I’m thrilled to announce that the Zcash Foundation just hired two talented Rust Systems Engineers to help us meet the goals of our ambitious 2020 tech roadmap.

Meet Jane Lusby

Jane has worked as a C++ systems software engineer for embedded and distributed systems. Her professional experience is primarily in networking and storage technologies. Her past projects include work on Quadcopters, distributed sensor networks, and clustered hypervisors.

In her free time Jane has been most involved in the Rust open source community. She has contributed heavily to the rust error handling ecosystem. In addition she is a member of the clippy team, wg-traits, a regular tracing contributor, and maintains the awesome-rust-mentors project.

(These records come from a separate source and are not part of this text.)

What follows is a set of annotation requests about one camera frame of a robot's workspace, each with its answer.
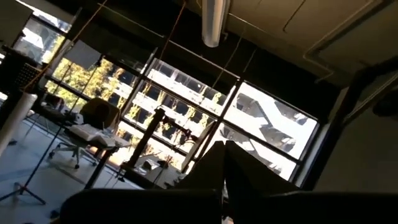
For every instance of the black perforated panel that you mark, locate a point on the black perforated panel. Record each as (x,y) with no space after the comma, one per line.
(18,73)

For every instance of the dark grey desk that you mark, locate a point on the dark grey desk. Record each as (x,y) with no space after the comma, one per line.
(140,177)

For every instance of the grey hanging panel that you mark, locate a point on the grey hanging panel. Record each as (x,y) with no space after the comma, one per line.
(82,54)

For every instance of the black desk post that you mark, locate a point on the black desk post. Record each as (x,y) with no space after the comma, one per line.
(146,137)

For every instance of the large window wall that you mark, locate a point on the large window wall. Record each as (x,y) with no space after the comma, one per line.
(270,118)

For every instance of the white papers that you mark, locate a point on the white papers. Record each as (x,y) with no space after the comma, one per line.
(90,133)

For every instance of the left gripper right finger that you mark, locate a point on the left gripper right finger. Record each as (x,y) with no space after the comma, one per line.
(252,177)

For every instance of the black side table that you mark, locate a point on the black side table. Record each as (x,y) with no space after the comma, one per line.
(99,165)

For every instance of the white floor stand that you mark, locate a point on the white floor stand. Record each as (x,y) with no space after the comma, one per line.
(15,121)

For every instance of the office chair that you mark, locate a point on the office chair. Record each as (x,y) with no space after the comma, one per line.
(99,113)

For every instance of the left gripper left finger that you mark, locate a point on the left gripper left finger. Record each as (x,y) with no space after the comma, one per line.
(208,174)

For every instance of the white ceiling lamp tube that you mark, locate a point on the white ceiling lamp tube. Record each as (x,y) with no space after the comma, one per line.
(213,21)

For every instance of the black tripod stand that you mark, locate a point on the black tripod stand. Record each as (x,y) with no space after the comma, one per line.
(22,187)

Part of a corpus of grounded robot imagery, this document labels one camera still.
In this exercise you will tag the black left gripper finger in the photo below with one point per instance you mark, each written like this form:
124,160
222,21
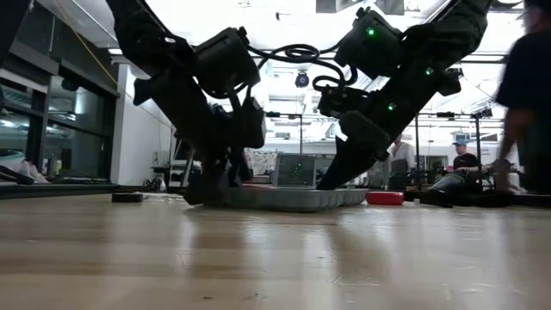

At the Foundation, Jane will be primarily focused on Zebra, our consensus-compatible Rust-rewrite Zcash node software, while she will also bring her extensive experience with the Rust community to guide future open source contribution and development strategy.

Meet Teor

Teor has worked as a software engineer and researcher on privacy-preserving protocols and large-scale anonymity networks, at The Tor Project and the University of New South Wales. Previously, they were a data analyst for grants management and fiat currency payment systems.

They are interested in distributed systems, network protocols, and the interactions between online and offline privacy. Their research and protocol design has focused on collecting privacy-preserving statistics, improving the performance and scalability of anonymity networks, and improving IPv6 support in anonymity protocols.

Teor is a core Tor community member, and has contributed to multiple privacy-related open-source projects. They also volunteer with local community groups to help them organise safely (with and without technology). They want to empower marginalised groups to use technology effectively, particularly those whose internet access is slow or unreliable.

At the Foundation, Teor will contribute to protocol design and implementation on the Cosmos Pegzone and Zebra projects. They are keen to work with the Zcash Foundation to help provide private, reliable digital monetary transactions, which are available worldwide.

Reorganizing our engineering team

In addition to these two great hires, George Tankersley is changing his role to become a Principal Cryptographic Engineer, and where he’ll be tackling our engineering challenges as an individual contributor. The engineering team (and our roadmap!) wouldn’t be here without George’s leadership over the last year, and I’m grateful for his contributions, his guidance, and his enthusiastic technical support — and excited to have him in a more hands-on role.

With three new full-time engineers you’ll see more rapid development of the Foundation’s in-house projects, and I look forward to sharing more frequent updates from this newly expanded team. Thanks, and welcome again to Teor and Jane!